O fato de esta estrela conservadora em ascensão ser um filho brilhante de imigrantes indianos mostra a tradicional incorporação de novos talentos pelo partido. Tal flexibilidade fica ainda mais visível no repúdio que se vê no novo orçamento britânico ao que o partido defendeu nos governos de David Cameron e George Osborne. Saíram de cena a austeridade e o Estado mínimo: agora, este é o partido dos altos gastos e do Estado grande. Seu programa é o “nacionalismo de bem-estar social”.
Acertadamente, o ministro começou com a covid-19. Ele ressaltou a alta coordenação com as bem-vindas medidas do Banco da Inglaterra, autoridade monetária do país. Há certas coisas, no entanto, que apenas um governo pode fazer. O Estado é o protetor e garantidor de última instância. Uma pandemia é precisamente o tipo de situação para a qual o Estado existe. Sunak prometeu ao Serviço Nacional de Saúde britânico “quaisquer recursos extras” necessários. Graças aos céus, o Reino Unido, assim como outros países civilizados, reconhece que a saúde é um bem público de suma importância. Nunca deveríamos esperar que pessoas se recusem a ir ao médico ou ao hospital por falta de dinheiro, em especial durante epidemias de doenças altamente contagiosas.

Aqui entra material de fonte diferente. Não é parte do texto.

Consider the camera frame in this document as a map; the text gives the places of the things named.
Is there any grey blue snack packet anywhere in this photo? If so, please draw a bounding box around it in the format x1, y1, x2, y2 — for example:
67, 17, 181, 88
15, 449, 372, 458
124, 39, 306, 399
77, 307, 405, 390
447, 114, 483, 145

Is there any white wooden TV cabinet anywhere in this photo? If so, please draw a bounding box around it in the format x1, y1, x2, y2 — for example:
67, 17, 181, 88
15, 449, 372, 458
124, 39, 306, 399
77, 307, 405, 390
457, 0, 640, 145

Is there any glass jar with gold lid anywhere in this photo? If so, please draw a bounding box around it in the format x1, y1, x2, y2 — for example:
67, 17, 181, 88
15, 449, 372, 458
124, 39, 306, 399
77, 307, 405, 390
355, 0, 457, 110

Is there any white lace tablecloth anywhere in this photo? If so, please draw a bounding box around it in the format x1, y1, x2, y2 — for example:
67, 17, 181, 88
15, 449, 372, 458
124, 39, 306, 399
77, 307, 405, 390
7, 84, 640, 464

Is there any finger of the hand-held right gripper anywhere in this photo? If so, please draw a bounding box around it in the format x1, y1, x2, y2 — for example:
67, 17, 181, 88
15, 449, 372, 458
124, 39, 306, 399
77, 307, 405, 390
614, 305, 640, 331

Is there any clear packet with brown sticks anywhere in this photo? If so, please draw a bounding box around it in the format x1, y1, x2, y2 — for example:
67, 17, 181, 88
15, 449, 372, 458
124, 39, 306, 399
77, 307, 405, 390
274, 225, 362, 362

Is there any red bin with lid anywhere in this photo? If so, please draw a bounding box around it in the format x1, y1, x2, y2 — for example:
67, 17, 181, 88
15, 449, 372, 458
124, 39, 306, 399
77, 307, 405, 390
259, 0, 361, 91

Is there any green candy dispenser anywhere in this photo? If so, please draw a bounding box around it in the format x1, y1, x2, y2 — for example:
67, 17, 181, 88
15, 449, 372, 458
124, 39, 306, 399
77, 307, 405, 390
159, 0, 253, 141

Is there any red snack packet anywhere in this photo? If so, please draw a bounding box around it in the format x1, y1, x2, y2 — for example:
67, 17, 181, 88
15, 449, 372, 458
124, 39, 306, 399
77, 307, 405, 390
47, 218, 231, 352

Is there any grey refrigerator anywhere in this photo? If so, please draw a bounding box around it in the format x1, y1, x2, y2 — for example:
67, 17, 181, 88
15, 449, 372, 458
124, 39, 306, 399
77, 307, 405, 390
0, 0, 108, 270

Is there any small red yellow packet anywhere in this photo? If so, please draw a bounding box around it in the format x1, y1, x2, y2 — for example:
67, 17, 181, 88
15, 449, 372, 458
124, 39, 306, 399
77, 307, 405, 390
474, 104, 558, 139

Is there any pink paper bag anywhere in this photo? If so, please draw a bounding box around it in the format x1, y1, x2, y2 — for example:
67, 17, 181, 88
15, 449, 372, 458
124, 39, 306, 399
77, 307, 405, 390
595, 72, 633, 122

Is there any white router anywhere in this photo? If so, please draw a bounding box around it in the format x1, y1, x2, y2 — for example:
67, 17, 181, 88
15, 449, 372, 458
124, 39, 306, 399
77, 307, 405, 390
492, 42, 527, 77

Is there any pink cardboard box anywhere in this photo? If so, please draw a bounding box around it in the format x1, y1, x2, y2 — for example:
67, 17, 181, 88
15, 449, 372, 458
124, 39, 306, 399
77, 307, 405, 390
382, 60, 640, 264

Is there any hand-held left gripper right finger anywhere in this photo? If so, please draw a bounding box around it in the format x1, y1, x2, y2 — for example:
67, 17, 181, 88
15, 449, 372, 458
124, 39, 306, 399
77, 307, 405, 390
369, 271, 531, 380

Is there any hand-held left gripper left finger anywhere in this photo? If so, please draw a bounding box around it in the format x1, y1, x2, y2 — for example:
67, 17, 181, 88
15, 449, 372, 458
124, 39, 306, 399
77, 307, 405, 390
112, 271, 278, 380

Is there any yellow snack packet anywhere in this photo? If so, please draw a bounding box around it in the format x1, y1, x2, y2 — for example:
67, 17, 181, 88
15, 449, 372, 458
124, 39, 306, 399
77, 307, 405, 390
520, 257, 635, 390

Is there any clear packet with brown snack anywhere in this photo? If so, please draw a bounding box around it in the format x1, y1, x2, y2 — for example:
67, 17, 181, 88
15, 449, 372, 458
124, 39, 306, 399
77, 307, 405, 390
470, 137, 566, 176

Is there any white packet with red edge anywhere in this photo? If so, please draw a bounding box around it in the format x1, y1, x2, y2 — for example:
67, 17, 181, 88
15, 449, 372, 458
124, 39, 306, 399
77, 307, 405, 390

No total, Sunak anunciou a disponibilidade de 7 bilhões de libras esterlinas para auxiliar empresas e pessoas físicas, 5 bilhões de libras para o Serviço Nacional de Saúde e outros departamentos públicos e 18 bilhões de libras adicionais em afrouxamento fiscal para dar sustentação à economia, somando 30 bilhões de libras (US$ 38,5 bilhões). Essas quantias representam um afrouxamento fiscal total em torno a 1,5% do PIB.
Ninguém sabe se esse dinheiro será suficiente. Ninguém sabe que rumo a doença vai tomar. Ninguém sabe até que ponto vai prejudicar a economia. Sunak está certo ao dizer que o choque será “temporário”. Um choque temporário, porém, pode ter efeitos prejudiciais permanentes se a reação não for forte e persistente o suficiente. O governo de coalizão de 2010 a 2015 não foi o único, infelizmente, a não ter percebido isso depois da crise financeira mundial de 2008. O que se espera é que este governo tome as ações econômicas e sanitárias necessárias para guiar o país do melhor modo possível durante este choque.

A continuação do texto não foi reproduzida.